Start of Block

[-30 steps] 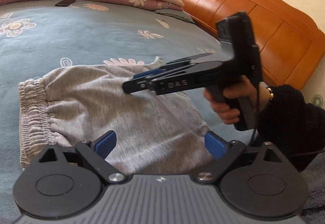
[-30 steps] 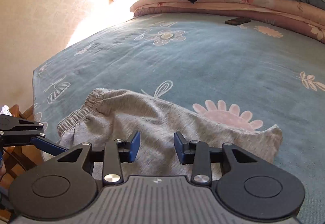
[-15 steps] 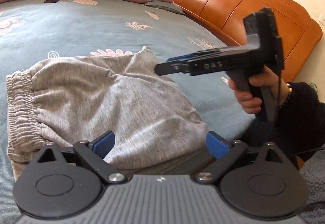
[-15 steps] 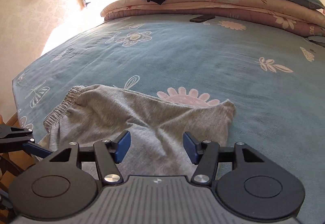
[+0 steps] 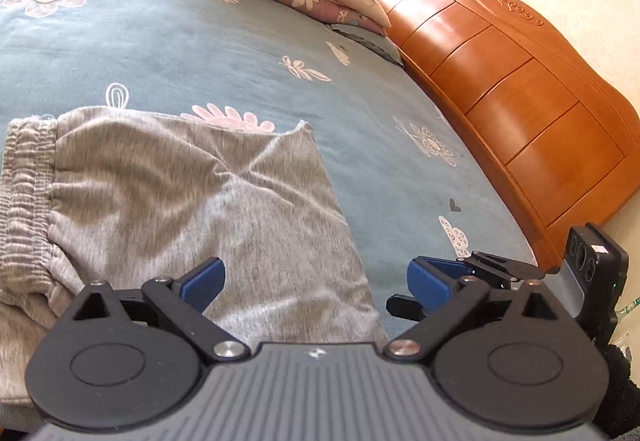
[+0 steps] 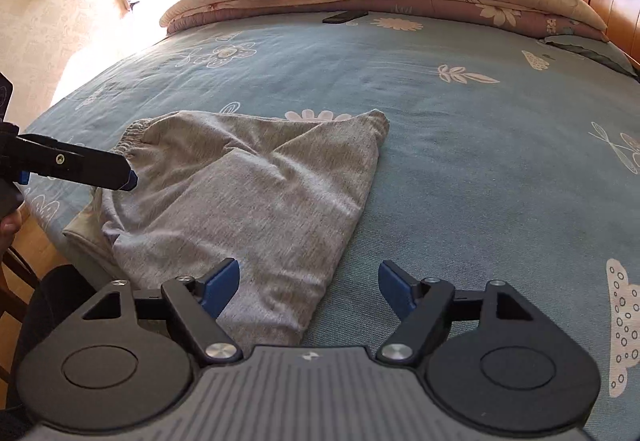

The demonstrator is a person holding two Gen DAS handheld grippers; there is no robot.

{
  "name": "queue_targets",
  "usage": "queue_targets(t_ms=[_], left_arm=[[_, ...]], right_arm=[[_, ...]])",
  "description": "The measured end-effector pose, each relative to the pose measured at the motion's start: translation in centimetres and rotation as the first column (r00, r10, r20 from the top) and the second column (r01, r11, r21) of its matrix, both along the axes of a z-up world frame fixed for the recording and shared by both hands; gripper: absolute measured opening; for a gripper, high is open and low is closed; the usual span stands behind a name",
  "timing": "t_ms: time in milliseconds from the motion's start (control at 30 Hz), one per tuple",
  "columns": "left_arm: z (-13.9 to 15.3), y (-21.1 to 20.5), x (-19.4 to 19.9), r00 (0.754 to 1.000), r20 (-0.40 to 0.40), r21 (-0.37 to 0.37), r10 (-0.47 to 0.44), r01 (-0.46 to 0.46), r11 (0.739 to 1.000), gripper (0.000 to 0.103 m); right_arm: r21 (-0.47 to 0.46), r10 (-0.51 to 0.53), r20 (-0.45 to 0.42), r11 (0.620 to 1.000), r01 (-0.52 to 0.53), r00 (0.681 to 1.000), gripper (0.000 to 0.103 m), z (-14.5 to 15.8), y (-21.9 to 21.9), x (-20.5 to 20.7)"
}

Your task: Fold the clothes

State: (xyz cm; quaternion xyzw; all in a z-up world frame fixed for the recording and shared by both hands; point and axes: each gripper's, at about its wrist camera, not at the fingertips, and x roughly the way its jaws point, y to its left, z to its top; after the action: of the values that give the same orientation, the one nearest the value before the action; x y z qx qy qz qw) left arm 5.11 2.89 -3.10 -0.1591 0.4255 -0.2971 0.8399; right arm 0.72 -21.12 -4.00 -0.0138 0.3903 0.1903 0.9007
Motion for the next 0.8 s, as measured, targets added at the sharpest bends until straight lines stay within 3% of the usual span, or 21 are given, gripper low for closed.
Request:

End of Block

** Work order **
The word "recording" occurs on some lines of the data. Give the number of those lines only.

** Response to this exercise **
2